• GOAL OF THE EXERCISE:
Across the entries below, work out how many lines contain "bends". Please give the number only.

(EXTRACTED INFORMATION begins)

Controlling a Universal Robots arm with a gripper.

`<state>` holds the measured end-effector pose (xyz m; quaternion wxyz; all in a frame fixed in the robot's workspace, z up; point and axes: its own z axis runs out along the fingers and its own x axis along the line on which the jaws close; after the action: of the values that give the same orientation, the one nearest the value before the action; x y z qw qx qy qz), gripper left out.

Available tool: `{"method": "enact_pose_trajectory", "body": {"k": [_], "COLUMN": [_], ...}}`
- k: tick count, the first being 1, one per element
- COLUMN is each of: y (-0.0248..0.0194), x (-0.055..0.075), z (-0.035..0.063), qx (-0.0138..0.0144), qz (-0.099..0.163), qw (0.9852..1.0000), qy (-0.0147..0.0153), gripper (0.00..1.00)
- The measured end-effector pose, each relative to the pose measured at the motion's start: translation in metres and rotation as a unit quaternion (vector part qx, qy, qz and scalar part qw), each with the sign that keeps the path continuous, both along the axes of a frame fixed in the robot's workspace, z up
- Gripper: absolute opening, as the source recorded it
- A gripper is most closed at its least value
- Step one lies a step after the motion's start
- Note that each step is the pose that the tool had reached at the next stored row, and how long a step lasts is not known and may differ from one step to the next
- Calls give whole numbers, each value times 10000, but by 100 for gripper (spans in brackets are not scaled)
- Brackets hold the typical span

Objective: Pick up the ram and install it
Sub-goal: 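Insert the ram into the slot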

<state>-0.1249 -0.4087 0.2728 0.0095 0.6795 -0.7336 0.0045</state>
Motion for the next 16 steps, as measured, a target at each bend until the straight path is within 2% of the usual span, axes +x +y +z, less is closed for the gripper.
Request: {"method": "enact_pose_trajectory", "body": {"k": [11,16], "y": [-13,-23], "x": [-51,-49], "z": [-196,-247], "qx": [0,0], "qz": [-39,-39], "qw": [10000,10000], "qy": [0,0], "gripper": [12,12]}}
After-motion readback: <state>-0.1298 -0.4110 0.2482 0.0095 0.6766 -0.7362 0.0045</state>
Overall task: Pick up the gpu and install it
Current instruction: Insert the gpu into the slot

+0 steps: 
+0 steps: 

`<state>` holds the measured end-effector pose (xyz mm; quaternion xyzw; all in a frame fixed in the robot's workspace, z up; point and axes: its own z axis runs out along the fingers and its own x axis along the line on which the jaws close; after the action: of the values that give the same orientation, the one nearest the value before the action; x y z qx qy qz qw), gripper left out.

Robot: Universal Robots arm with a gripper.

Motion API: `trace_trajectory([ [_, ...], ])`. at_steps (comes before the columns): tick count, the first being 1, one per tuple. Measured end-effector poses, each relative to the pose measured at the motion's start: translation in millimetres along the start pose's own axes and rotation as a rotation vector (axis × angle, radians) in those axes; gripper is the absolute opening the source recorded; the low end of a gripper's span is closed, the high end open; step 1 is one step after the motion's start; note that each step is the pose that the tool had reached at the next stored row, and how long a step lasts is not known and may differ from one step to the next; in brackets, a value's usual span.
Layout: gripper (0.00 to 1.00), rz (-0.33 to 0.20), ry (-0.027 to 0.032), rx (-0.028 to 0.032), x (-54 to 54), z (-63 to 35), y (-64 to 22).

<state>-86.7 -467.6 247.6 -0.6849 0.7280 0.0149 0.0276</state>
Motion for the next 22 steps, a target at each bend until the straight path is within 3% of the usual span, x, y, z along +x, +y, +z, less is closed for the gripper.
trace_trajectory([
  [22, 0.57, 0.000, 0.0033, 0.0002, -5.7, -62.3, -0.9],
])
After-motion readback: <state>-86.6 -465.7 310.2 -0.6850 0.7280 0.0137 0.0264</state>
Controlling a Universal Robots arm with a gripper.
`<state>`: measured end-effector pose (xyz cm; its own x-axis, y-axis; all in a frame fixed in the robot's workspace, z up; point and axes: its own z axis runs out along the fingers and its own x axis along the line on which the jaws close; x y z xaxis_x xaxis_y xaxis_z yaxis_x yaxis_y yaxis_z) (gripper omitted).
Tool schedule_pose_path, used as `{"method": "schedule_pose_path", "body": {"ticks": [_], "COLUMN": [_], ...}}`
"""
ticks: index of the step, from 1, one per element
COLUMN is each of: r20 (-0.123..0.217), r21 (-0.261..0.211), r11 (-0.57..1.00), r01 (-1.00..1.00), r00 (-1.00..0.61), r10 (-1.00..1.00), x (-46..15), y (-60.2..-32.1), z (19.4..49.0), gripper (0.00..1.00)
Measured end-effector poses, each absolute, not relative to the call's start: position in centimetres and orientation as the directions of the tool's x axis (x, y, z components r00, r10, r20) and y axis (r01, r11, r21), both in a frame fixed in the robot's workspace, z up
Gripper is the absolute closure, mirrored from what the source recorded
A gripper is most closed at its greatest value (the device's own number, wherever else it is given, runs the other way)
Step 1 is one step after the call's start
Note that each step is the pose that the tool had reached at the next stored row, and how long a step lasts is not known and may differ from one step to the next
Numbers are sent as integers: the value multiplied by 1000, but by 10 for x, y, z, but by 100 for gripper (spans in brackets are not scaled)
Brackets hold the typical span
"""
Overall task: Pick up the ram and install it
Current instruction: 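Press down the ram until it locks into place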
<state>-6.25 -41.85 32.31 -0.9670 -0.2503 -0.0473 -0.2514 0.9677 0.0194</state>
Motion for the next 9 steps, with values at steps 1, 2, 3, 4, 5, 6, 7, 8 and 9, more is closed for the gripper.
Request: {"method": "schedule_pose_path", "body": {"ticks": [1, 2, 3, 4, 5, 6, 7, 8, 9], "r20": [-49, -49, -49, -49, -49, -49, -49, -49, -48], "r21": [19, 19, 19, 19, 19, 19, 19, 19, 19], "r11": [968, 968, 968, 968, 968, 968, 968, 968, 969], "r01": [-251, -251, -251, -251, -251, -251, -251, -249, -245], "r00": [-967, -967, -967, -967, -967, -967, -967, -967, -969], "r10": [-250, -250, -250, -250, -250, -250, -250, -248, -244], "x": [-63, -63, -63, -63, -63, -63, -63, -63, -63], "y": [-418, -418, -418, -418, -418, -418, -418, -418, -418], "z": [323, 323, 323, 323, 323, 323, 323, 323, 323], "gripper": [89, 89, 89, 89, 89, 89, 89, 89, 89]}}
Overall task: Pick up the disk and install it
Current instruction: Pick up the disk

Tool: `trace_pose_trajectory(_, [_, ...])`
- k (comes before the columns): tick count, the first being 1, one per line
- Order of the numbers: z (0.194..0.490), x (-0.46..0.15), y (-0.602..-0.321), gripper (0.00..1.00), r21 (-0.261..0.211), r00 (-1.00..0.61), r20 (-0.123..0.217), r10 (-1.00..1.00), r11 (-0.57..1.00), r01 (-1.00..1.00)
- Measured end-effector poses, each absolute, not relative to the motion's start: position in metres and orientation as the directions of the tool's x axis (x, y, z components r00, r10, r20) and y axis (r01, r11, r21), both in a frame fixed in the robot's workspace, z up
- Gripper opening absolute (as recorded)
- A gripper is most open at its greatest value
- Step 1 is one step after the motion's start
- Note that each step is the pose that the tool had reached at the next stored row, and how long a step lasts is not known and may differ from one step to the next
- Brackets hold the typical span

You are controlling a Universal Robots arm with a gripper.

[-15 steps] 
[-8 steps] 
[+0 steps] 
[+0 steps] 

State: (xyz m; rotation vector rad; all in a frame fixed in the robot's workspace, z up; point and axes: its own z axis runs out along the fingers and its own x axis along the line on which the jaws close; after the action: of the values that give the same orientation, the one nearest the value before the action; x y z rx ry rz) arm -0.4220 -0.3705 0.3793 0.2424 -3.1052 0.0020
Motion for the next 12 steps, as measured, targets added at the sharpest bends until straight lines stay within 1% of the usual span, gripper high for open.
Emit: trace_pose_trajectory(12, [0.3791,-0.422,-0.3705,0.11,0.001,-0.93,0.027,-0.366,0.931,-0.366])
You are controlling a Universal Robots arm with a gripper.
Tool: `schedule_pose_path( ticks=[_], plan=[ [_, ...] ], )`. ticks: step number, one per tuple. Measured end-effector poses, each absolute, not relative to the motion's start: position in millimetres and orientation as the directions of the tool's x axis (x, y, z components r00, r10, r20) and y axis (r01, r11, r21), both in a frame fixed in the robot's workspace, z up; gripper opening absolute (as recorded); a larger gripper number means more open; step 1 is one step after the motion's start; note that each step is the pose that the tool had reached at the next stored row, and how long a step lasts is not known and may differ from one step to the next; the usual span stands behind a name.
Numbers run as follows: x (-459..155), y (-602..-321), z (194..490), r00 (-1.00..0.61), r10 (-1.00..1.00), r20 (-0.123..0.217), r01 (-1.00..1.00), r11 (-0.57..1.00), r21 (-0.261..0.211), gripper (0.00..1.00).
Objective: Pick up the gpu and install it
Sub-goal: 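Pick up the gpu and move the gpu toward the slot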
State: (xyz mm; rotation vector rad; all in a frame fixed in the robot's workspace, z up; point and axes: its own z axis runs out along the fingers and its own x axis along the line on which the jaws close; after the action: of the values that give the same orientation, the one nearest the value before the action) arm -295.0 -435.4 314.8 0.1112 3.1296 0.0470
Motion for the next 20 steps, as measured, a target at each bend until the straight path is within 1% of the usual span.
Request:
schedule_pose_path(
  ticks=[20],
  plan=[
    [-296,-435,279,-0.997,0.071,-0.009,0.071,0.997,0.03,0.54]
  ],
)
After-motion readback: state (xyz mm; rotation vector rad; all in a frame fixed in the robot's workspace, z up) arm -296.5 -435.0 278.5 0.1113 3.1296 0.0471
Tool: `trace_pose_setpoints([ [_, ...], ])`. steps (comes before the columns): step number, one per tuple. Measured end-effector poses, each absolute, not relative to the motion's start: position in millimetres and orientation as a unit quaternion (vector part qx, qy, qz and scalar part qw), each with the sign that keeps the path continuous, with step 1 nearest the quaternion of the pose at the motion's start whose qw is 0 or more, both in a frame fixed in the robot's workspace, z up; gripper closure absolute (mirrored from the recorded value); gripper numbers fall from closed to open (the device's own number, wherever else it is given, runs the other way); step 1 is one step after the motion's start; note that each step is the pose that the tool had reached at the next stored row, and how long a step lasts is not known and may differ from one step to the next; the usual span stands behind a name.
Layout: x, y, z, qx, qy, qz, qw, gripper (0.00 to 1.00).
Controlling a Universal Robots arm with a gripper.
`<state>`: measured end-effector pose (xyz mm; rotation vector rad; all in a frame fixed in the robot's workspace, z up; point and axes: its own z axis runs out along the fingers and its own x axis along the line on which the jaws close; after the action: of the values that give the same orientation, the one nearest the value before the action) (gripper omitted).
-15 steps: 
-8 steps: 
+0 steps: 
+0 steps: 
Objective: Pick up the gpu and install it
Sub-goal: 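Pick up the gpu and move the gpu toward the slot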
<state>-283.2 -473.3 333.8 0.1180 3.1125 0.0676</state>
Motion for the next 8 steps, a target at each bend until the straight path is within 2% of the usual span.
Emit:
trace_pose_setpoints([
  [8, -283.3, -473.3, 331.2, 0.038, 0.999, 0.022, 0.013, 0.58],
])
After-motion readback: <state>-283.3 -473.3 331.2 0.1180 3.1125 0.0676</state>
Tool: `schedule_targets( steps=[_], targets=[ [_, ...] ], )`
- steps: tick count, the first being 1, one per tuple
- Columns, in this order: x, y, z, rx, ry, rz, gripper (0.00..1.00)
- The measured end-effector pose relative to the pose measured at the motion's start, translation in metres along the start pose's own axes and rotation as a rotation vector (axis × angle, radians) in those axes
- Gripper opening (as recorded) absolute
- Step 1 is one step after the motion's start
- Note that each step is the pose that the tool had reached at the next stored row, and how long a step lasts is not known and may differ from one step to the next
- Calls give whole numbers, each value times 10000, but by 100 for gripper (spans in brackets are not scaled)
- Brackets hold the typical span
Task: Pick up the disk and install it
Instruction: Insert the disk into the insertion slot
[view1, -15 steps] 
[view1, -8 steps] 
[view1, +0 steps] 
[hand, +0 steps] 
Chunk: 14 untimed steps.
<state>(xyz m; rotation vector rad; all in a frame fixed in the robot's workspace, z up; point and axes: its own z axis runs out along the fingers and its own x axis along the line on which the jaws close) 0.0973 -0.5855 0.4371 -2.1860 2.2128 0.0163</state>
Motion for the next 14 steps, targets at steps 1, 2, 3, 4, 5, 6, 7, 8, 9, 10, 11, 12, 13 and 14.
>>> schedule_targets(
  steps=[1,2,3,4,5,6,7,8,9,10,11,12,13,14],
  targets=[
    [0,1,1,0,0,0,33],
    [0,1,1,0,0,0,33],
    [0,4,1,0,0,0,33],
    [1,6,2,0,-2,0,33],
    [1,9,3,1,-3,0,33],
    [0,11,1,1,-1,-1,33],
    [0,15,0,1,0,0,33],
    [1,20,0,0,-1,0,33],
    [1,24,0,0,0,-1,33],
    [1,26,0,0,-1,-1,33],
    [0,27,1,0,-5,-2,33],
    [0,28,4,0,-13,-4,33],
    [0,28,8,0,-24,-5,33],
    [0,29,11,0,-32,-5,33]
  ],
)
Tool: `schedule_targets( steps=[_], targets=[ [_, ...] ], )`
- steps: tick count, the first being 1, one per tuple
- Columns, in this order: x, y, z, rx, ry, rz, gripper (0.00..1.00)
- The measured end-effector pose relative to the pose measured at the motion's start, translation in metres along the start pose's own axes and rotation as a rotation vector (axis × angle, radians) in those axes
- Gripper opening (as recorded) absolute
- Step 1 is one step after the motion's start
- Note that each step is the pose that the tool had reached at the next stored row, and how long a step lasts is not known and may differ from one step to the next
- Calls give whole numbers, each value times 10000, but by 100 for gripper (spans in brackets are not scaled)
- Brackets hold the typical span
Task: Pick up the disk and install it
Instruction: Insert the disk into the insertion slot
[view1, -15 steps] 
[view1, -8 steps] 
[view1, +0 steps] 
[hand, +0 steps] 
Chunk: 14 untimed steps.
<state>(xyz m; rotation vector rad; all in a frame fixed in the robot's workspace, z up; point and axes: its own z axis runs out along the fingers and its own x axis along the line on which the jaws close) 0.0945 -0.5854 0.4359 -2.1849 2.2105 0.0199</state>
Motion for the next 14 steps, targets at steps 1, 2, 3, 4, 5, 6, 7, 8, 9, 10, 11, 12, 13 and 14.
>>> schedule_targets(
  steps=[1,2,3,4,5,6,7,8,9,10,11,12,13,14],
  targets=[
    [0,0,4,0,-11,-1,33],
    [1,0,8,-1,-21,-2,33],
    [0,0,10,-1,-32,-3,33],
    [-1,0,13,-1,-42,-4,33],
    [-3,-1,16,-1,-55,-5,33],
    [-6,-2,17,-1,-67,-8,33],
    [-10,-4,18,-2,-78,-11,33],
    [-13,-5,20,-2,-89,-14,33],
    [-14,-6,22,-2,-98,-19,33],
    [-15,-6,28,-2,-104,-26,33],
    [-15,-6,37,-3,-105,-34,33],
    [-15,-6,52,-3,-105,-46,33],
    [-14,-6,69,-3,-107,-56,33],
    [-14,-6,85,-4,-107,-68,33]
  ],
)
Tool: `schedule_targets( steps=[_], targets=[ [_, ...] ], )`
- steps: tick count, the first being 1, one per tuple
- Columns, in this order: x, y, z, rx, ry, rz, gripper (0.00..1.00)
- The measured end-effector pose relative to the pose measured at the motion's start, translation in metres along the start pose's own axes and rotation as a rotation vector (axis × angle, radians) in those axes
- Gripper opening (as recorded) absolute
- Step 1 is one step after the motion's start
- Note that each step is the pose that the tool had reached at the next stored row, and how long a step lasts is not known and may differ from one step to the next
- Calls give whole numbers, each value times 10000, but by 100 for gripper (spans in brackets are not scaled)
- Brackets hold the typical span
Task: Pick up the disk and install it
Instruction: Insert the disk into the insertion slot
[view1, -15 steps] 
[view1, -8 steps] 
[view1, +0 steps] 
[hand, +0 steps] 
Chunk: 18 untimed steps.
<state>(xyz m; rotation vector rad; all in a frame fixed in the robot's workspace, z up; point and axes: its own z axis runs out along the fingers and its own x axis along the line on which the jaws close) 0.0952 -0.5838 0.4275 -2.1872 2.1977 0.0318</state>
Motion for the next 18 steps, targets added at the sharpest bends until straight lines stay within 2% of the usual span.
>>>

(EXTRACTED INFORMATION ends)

• EXERCISE SOLUTION:
2